Comparison of the C—H⋯O bonding in two crystalline phases of 1,4-di­thiane 1,1,4,4-tetra­oxide

The crystal structures of two crystalline phases of 1,4-di­thiane 1,1,4,4-tetra­oxide, C(4)H(8)O(4)S(2), have been determined in order to examine the nature of possible inter­molecular hydrogen bonds. Phase 1 is monoclinic, space group C2/m, with unit-cell dimensions of a = 9.073 (8), b = 7.077 (6), c = 5.597 (5) Å and β = 105.89 (1)°. The mol­ecule adopts 2/m symmetry and all of the mol­ecules are related by translation and thus have the same orientation. Phase 2 is also monoclinic but in space group P2(1)/n with unit-cell dimensions of a = 7.1305 (5), b = 5.7245 (4), c = 8.3760 (6) Å and β = 91.138 (2)°. In this phase, the mol­ecule sits on an inversion center and the mol­ecules within the unit cell adopt quite different orientations.

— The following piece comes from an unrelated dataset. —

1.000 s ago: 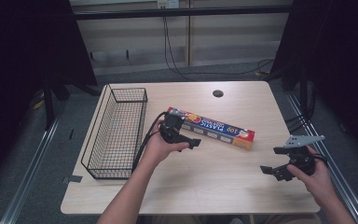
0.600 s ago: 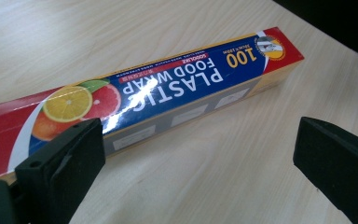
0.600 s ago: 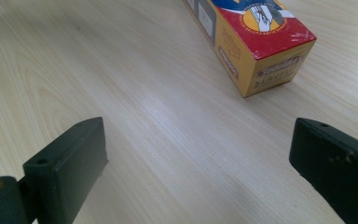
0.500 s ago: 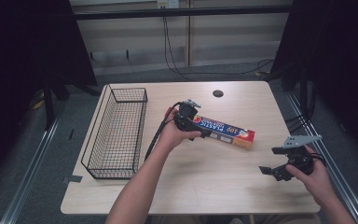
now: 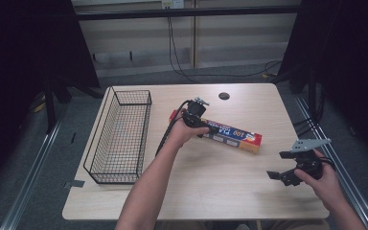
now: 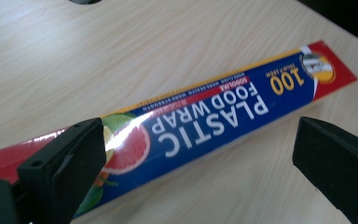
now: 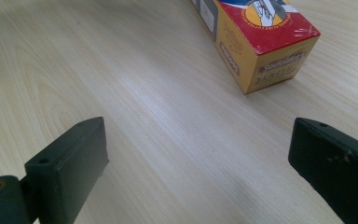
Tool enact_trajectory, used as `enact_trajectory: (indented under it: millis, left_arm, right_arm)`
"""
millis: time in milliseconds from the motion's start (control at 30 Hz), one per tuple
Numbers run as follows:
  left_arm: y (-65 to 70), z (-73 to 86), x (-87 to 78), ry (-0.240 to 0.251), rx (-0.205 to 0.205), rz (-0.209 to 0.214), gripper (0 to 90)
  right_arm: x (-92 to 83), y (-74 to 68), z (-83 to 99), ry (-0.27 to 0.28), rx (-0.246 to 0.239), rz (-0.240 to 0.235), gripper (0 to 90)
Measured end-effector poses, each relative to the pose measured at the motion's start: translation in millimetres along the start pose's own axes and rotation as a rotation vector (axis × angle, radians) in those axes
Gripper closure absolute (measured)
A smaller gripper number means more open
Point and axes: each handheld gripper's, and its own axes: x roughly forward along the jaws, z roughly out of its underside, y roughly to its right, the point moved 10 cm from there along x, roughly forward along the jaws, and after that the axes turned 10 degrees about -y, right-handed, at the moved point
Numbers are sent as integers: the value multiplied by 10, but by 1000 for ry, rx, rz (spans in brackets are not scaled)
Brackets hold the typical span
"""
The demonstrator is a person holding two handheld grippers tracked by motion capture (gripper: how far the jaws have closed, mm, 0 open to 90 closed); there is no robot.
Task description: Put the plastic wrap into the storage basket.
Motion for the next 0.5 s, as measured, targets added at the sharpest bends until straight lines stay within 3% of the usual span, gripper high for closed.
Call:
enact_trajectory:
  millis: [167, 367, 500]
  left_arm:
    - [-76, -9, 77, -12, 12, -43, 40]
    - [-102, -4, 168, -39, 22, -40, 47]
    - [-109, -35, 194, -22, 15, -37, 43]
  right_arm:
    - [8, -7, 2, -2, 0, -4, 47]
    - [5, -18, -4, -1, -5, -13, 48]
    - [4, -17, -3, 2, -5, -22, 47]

In both phases, examination of the potential C—H⋯O hydrogen bonds around each of the independent oxygen atoms (one axial and the other equatorial) shows the general O⋯H patterns to be quite similar with each oxygen atom in contact with four neighboring H atoms, and each H atom contacting two neighboring O atoms. While none of the H⋯O contacts is particularly short (all are greater than 2.5 Å), each mol­ecule has 32 such contacts that form an extensive inter­molecular network. A (1)H NMR spectrum of the compound dissolved in DMSO shows a singlet of 8H at δ 3.677 which indicates that the C—H bonds are only moderately polarized by the single adjacent –SO(2)– moiety: strongly polarized C—H bonds have δ values in the 5–6 range [Li & Sammes (1983 ▸). J. Chem. Soc. Perkin Trans. 1, pp. 1303–1309]. The phase 1 crystal studied was non-merohedrally twinned.